**Work to complete**
Write out the listing below exactly, beginning at its first line and ending with the line that contains "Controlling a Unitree".
Stored data section start
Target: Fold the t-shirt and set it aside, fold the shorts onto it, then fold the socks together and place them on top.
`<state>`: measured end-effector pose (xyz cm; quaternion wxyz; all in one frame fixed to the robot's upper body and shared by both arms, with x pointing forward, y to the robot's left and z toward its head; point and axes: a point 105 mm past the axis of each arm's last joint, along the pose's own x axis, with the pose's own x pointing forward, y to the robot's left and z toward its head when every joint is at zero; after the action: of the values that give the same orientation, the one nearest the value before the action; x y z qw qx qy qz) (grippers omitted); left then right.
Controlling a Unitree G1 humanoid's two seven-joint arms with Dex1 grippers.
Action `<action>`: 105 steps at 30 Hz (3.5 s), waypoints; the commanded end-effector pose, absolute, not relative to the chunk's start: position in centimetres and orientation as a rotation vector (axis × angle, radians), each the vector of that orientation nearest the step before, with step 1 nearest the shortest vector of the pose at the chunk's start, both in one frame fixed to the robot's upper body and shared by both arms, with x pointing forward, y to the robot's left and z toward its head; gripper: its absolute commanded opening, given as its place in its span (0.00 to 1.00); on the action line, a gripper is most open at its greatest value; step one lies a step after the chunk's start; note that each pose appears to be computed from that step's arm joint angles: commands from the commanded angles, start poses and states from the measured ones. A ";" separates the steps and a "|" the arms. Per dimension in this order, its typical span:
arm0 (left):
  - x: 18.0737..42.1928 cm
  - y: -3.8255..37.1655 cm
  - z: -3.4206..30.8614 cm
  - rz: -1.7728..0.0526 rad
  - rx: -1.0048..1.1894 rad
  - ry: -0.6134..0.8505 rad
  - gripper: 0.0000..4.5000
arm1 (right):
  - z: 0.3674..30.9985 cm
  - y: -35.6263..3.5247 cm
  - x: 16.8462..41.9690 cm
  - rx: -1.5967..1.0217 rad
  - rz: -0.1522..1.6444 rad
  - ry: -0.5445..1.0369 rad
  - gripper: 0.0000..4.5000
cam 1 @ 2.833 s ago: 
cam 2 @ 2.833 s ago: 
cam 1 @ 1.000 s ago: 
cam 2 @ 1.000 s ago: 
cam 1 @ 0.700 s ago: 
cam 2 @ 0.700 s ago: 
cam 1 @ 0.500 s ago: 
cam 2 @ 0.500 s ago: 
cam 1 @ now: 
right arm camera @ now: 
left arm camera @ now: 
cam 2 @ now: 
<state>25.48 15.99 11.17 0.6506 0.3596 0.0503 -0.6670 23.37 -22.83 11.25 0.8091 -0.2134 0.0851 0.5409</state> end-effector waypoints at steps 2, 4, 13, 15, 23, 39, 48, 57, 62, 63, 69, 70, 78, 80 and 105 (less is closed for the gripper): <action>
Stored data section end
**Exercise solution**
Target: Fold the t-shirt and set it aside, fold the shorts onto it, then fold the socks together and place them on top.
`<state>`: measured end-effector pose (xyz cm; quaternion wxyz; all in one frame fixed to the robot's upper body and shared by both arms, with x pointing forward, y to the robot's left and z toward its head; point and axes: a point 105 mm past the axis of each arm's last joint, along the pose's own x axis, with the pose's own x pointing forward, y to the robot's left and z toward its head when every joint is at zero; after the action: of the values that give the same orientation, the one nearest the value before the action; x y z qw qx qy qz) (grippers omitted); left then right.
Controlling a Unitree G1 humanoid's two seven-joint arms with Dex1 grippers.

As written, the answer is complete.